Figure 1: Results of a simulation study of the distribution of Hopkins statistic. The red and blue lines are the empirical density curves of 1000 Hopkins statistics calculated with exponents \(d=1\) (red) and \(d=3\) (blue). The black line is the theoretical distribution of the Hopkins statistic. The red line is very far away from the black line and shows that calculating Hopkins statistic with exponent \(d=1\) is incorrect.

In Figure 1:

The empirical density of the blue curve is similar to the theoretical distribution shown by the black line. The empirical density of the red curve is clearly dissimilar. The distribution of Hopkins statistic with \(d=1\) is clearly incorrect (except in trivial cases where \(X\) has only 1 column). One more thing to note about the graph is that the blue curve is slightly flatter than the theoretical distribution shown in black. This is not accidental, but is caused by edge effects of the sampling region and will be discussed in a later section.

4 Examples

The first three examples in this section are adapted from Gastner (2005).
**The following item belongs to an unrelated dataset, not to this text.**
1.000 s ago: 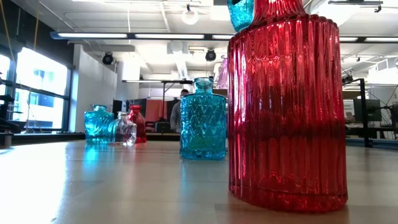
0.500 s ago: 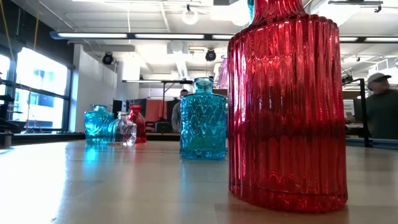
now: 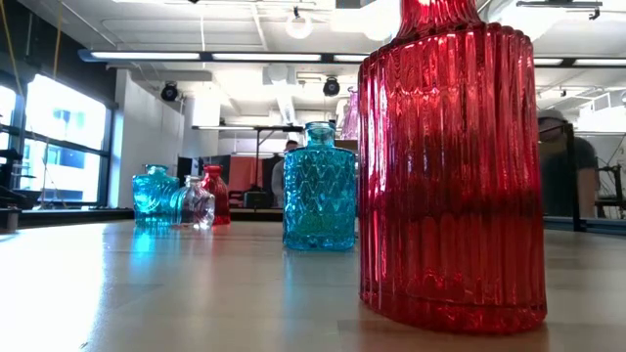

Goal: Sort vases onto shelf
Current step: Put the bottom left blue vase on the shelf

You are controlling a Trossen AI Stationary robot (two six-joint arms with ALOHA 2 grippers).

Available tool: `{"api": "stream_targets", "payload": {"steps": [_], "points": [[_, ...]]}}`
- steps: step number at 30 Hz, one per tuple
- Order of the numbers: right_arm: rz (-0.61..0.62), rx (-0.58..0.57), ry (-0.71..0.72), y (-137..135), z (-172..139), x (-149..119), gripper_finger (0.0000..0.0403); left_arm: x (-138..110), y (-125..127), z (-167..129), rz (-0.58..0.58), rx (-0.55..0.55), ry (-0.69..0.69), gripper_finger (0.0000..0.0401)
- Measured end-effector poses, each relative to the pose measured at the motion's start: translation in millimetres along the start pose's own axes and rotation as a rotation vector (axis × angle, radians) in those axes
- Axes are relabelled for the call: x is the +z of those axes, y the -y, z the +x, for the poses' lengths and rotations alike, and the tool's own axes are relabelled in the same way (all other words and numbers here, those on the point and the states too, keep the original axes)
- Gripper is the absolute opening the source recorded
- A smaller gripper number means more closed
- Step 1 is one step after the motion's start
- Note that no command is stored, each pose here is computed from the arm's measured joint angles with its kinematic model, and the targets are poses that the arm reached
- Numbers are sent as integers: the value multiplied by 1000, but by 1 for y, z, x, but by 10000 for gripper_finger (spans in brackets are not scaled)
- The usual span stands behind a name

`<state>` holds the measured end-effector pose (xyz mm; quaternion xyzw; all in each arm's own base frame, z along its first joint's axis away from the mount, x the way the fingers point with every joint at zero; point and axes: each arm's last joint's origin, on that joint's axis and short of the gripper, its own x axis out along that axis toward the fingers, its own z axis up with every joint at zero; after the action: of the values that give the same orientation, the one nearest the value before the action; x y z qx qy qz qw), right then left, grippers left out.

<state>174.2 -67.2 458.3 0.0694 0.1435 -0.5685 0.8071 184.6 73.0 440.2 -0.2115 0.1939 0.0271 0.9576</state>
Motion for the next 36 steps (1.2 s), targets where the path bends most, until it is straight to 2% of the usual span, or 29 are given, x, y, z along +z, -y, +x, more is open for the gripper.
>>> {"api": "stream_targets", "payload": {"steps": [8, 15, 20, 28, 32, 36], "points": [[71, -74, 42, 28, -2, 9, 287, 8, -9, -5, -7, 39, 73, 127], [61, -85, 76, 41, -1, 17, 287, 12, -16, -9, -22, 70, 113, 127], [62, -40, 112, 53, -4, 24, 287, 15, -21, -12, -39, 88, 139, 127], [75, 163, 231, 74, -19, 37, 287, 16, -26, -14, -51, 113, 151, 127], [81, 178, 261, 84, -25, 38, 287, 16, -27, -15, -54, 118, 153, 127], [94, 145, 267, 94, -31, 37, 287, 16, -28, -15, -55, 122, 155, 127]]}}
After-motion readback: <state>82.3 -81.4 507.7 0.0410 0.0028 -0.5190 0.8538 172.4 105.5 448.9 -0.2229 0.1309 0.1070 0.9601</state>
The datasets are available in the spatstat.data package (Baddeley et al. 2021). A modified version of the hopkins() function was written for this paper to show how the Hopkins statistic is calculated (inspired by Figure 1 of Lawson and Jurs (1990)). In order to minimize the amount of over-plotting, only \(m=3\) sampling points are used for these examples. In each figure, 3 of the existing events in \(X\) are chosen at random and a light-blue arrow is drawn to the nearest neighbor in \(X\). In addition, 3 points are drawn uniformly in the plotting region and a light-red arrow is drawn to the nearest neighbor in \(X\). The colored numbers are the lengths of the arrows.
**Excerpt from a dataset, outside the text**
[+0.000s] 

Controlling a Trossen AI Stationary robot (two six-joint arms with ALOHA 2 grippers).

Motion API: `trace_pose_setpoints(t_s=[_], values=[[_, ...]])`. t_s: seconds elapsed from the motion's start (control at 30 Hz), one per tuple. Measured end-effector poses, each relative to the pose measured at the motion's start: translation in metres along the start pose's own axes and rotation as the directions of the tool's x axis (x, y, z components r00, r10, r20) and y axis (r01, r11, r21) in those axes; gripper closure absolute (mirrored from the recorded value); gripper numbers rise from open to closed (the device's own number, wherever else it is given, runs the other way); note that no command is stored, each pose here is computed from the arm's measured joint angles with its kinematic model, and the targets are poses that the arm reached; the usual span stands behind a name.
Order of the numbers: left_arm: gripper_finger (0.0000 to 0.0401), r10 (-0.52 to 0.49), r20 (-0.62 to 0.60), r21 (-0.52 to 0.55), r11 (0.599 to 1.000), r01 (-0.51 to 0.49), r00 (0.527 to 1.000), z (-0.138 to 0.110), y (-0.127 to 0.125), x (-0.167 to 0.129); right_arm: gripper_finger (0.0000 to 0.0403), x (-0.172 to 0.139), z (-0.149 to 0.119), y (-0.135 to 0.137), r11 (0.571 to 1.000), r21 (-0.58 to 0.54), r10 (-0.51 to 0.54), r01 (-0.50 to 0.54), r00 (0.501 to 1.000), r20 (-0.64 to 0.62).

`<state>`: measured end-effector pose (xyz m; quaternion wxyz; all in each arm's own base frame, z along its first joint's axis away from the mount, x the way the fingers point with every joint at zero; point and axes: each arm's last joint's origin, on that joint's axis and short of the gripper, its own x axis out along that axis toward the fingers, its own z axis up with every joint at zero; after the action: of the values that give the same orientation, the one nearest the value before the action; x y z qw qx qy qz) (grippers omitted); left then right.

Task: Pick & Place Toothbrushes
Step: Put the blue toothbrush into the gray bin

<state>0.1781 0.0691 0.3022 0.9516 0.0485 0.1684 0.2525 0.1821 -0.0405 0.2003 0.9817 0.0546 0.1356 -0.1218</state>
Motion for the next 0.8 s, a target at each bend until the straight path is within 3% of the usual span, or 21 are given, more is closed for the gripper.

Example 1: Systematically-spaced data

An example of how Hopkins statistic is calculated with systematically-spaced data. The black circles are the events of the `cells` data. Each blue `W` represents a randomly-chosen event. Each blue arrow points from a `W` to the nearest-neighboring event. Each red `U` is a new, randomly-generated point. Each red arrow points from a `U` to the nearest-neighboring event. The numbers are the length of the arrows. In systematically-spaced data, red arrows tend to be shorter than blue arrows.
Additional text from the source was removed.